Gabriella Gasparro, Lowestoft Sixth Form College

Friday 12th November 2021

With COP26 drawing to an end, it seems the many hopes for effective climate deals could also be ending. After twelve days of negotiations, it was stated by the UN Secretary General Antonio Guterres that the goal to limit global temperature rise to 1.5C is on “life support”. Furthermore, the research group Climate Action Tracker has said that we’re on the path to having a 2.4C rise, and that no country is currently on track to meet the 1.5C Paris agreement. So, today, Friday 12th November 2021, 197 parties are working towards a final agreement to combat climate change and keep the 1.5C “alive”. During a statement made today, the COP26 president Alok Sharma said “urgent collective action” is needed to put together a finalised agreement, and he also added that we “need that final injection of can-do spirit”. From his words, it would be fair to assume that we’re close to reaching desired agreements from this COP.

But for Global South countries, they feel the negotiations are “unbalanced”. These countries have been at the forefront of global warming impacts, despite them not being the main contributors to climate change. So, to help them cope withstand impacts, for years they have tried to gain compensation and make sure the Global North countries are held accountable for their contribution of emissions. However, a proposal from China and the G77 didn’t include this, which encouraged disappointment from developing countries, like Peru. Furthermore, countries like Tuvalu are “literally sinking” and if the action doesn’t come in full-force now, countries like this will simply cease to exist. If 1.5C isn’t kept in sight and the Global North don’t take the required action, then some countries in the Global South could disappear. This prospect leaves the people living in such countries with very bleak and uncertain futures.

As part of the “final injection” before an agreement, Brazil, Paraguay, Uruguay and Argentina are pressing for a committee to check that the promised $100bn per year from Global North is actually delivered. This climate finance was agreed at COP15 (in 2005), where Global North countries would deliver $100bn per year by 2020. They want this to be included in the final agreement, as this sum can support them in playing their part to combat climate change, and also to help them withstand the devastating impacts.

Furthermore, Madagascar’s environment minister also made their opinions heard, they said their country is waiting for a “more optimistic commitment” and “real engagement” from Global North countries (otherwise known as the Big Emitters). People living in Madagascar have been suffering the impacts first-hand, including food insecurity issues, meaning the people have had to resort to eating insects so they can survive.

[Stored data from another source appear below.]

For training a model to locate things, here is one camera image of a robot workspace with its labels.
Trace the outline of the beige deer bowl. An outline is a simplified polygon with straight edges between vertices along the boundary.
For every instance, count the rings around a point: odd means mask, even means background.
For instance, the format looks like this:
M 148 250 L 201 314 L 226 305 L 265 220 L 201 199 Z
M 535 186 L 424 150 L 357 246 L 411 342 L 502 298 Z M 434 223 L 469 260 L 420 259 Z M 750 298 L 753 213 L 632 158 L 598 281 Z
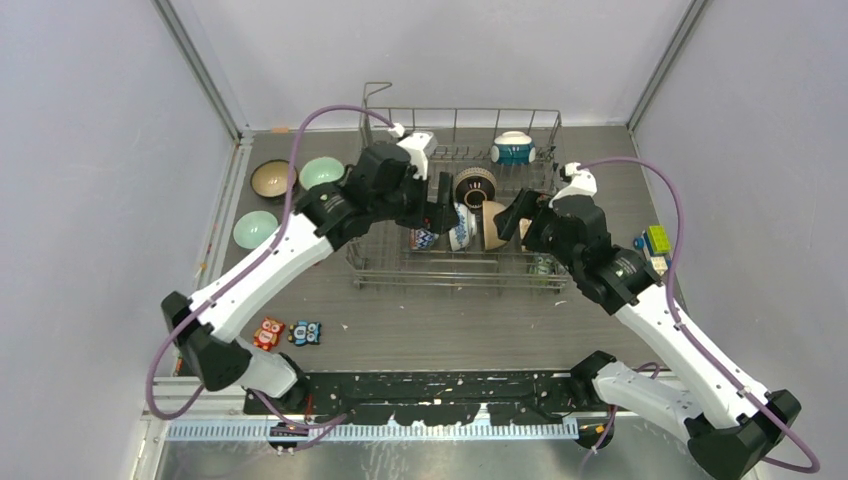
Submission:
M 521 240 L 524 240 L 527 233 L 529 232 L 532 221 L 529 219 L 522 218 L 519 222 L 519 234 Z

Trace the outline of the blue floral white bowl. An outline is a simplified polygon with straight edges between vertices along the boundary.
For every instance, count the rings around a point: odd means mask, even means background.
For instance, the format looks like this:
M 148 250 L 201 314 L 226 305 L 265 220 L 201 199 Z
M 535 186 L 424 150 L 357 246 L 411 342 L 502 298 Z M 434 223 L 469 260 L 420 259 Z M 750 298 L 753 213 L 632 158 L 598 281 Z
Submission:
M 468 248 L 477 234 L 477 220 L 475 213 L 466 205 L 456 202 L 454 204 L 458 216 L 458 223 L 449 232 L 449 243 L 452 251 Z

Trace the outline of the red blue zigzag bowl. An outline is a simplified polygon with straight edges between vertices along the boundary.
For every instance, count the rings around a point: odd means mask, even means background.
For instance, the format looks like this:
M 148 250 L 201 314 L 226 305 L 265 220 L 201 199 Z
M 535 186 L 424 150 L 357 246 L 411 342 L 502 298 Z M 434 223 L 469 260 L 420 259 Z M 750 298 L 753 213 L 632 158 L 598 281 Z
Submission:
M 426 229 L 409 231 L 409 248 L 413 251 L 427 250 L 439 239 L 440 235 Z

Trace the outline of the plain beige bowl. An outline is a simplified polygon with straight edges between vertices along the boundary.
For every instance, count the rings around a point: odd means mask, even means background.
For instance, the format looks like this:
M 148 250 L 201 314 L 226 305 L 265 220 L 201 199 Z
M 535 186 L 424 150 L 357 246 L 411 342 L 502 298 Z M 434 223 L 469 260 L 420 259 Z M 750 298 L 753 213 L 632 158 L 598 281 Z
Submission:
M 507 240 L 499 238 L 495 224 L 495 217 L 505 210 L 506 206 L 497 201 L 486 200 L 482 203 L 482 235 L 485 251 L 496 250 L 507 244 Z

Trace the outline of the grey wire dish rack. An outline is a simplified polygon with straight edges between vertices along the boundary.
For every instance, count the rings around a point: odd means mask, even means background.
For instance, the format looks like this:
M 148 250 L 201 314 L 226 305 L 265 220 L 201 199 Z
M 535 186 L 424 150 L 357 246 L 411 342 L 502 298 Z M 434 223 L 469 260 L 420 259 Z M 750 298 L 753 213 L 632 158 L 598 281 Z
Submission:
M 509 205 L 523 188 L 551 191 L 563 160 L 557 146 L 559 111 L 542 108 L 382 106 L 377 97 L 391 86 L 370 81 L 364 107 L 415 130 L 434 133 L 429 157 L 429 198 L 451 198 L 461 215 L 476 217 L 476 232 L 465 242 L 415 233 L 382 223 L 346 247 L 358 287 L 491 287 L 560 292 L 568 280 L 562 267 L 525 250 L 521 236 L 502 243 L 486 239 L 484 210 Z

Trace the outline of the celadon green bowl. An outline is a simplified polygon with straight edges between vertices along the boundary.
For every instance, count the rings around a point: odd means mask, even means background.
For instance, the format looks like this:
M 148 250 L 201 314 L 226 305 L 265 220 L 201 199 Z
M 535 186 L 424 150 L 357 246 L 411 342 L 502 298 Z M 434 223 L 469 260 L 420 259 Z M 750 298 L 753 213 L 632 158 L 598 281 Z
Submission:
M 253 250 L 266 241 L 278 228 L 278 220 L 268 211 L 255 210 L 244 214 L 234 225 L 232 235 L 235 243 L 246 250 Z
M 331 183 L 341 179 L 345 174 L 345 165 L 338 159 L 329 156 L 316 157 L 309 160 L 299 173 L 299 184 L 304 190 L 317 185 Z

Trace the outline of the dark teal bowl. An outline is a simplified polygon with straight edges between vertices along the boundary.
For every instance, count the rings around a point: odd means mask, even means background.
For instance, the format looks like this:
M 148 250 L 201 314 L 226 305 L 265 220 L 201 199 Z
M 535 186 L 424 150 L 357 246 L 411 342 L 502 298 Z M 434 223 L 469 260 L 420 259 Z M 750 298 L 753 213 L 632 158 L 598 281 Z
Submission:
M 284 159 L 268 160 L 251 174 L 253 192 L 266 200 L 283 200 L 289 191 L 298 188 L 299 171 Z

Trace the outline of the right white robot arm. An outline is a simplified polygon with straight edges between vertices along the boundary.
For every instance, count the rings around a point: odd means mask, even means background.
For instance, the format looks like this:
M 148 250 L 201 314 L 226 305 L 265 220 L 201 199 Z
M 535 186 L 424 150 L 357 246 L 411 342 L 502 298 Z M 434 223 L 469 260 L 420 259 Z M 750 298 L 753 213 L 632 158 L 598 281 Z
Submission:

However, with the country being home to “5% of the global biodiversity”, and some of the species being endemic to the country, this in itself can have negative consequences.

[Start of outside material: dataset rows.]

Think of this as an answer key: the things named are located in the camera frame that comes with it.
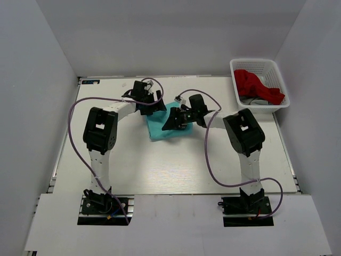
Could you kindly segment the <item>teal t shirt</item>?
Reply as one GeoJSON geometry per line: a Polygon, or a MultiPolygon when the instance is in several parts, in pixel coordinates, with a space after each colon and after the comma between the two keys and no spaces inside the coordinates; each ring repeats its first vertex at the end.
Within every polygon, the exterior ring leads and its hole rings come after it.
{"type": "Polygon", "coordinates": [[[179,107],[180,104],[173,101],[165,105],[166,111],[157,111],[152,115],[146,116],[147,128],[149,131],[149,138],[152,141],[166,140],[174,137],[191,135],[193,131],[193,124],[190,123],[184,130],[166,130],[163,131],[162,127],[169,118],[170,110],[172,107],[179,107]]]}

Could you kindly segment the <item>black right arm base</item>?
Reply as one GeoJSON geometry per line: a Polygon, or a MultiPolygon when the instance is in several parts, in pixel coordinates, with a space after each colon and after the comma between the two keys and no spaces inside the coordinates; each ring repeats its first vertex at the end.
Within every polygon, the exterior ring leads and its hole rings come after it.
{"type": "Polygon", "coordinates": [[[271,227],[274,225],[270,200],[264,189],[247,195],[242,189],[240,195],[222,197],[217,203],[223,211],[224,227],[271,227]]]}

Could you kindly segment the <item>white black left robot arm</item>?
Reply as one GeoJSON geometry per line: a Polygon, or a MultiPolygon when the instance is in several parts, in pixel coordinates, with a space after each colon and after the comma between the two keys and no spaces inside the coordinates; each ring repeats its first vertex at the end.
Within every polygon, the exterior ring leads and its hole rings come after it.
{"type": "Polygon", "coordinates": [[[90,109],[83,141],[88,149],[91,162],[91,184],[89,190],[96,194],[94,206],[102,213],[112,208],[112,199],[104,195],[111,190],[109,180],[109,156],[117,141],[118,122],[124,117],[139,112],[142,116],[151,116],[157,111],[166,111],[163,102],[164,90],[161,87],[155,93],[151,91],[154,78],[135,81],[133,88],[125,92],[113,104],[90,109]]]}

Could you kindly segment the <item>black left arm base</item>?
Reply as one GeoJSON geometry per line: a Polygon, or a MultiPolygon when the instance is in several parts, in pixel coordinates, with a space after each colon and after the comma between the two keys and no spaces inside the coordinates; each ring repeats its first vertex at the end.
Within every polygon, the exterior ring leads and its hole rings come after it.
{"type": "Polygon", "coordinates": [[[79,226],[128,226],[133,216],[134,198],[97,194],[85,189],[80,203],[79,226]]]}

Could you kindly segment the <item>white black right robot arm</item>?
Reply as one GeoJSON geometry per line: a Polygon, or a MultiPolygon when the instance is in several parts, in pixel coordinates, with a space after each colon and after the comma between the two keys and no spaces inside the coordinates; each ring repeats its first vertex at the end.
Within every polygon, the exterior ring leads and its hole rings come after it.
{"type": "Polygon", "coordinates": [[[264,197],[261,184],[259,157],[265,133],[261,129],[254,115],[249,109],[242,109],[233,115],[220,116],[219,110],[209,110],[202,95],[195,94],[189,97],[190,107],[183,104],[183,98],[177,96],[175,101],[179,107],[172,107],[170,114],[162,127],[163,131],[183,130],[189,123],[197,123],[206,129],[204,140],[205,161],[212,179],[220,186],[239,187],[241,208],[252,213],[260,206],[260,199],[264,197]],[[231,146],[238,154],[240,161],[241,183],[226,185],[219,182],[213,175],[208,158],[208,135],[210,128],[225,129],[231,146]]]}

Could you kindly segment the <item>dark label sticker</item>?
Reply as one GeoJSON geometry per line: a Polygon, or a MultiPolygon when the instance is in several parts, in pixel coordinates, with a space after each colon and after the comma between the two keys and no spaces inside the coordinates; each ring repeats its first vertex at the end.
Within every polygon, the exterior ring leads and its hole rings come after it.
{"type": "Polygon", "coordinates": [[[100,83],[99,79],[82,80],[82,84],[85,84],[85,85],[93,85],[93,84],[99,84],[99,83],[100,83]]]}

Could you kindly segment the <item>grey t shirt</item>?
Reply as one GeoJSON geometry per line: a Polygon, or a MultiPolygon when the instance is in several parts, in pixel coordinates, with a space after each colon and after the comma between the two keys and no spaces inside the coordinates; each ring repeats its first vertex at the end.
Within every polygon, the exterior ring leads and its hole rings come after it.
{"type": "Polygon", "coordinates": [[[272,103],[264,100],[260,97],[240,97],[240,102],[244,105],[251,105],[251,106],[268,106],[272,105],[272,103]]]}

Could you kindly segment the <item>red t shirt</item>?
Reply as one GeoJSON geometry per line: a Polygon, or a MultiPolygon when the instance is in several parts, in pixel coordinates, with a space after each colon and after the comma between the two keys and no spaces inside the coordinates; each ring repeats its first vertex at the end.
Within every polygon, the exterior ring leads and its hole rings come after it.
{"type": "Polygon", "coordinates": [[[253,73],[237,69],[233,74],[240,98],[260,98],[273,105],[280,105],[285,98],[279,88],[266,87],[253,73]]]}

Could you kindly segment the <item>white plastic basket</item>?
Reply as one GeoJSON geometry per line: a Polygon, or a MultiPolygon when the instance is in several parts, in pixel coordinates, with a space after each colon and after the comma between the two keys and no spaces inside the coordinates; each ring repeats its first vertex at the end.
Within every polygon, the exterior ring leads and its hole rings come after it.
{"type": "Polygon", "coordinates": [[[252,113],[274,113],[279,109],[287,108],[290,106],[289,95],[286,85],[281,76],[277,64],[270,59],[262,58],[239,58],[230,61],[230,71],[232,76],[232,83],[236,95],[238,109],[248,108],[252,113]],[[240,101],[237,91],[236,78],[234,71],[243,69],[255,74],[262,84],[270,89],[279,89],[285,95],[284,99],[279,105],[246,105],[240,101]]]}

I believe that it is unjust that Global South countries, who typically aren’t main contributors, have to endure these devastating impacts. No-one should have to experience what they’re currently experiencing, and it seems particularly unfair due to the fact that they don’t pollute the environment as much compared to other countries. I also believe that to help them mitigate impacts, the main Global North countries should be held accountable and provide them with the finance they need. As individuals, we can start making our own positive differences. Walk more, use zero-waste stores, shop locally, cut out single use plastics. We need to see real action now; no more greenwashing from governments, no more empty words. Just action.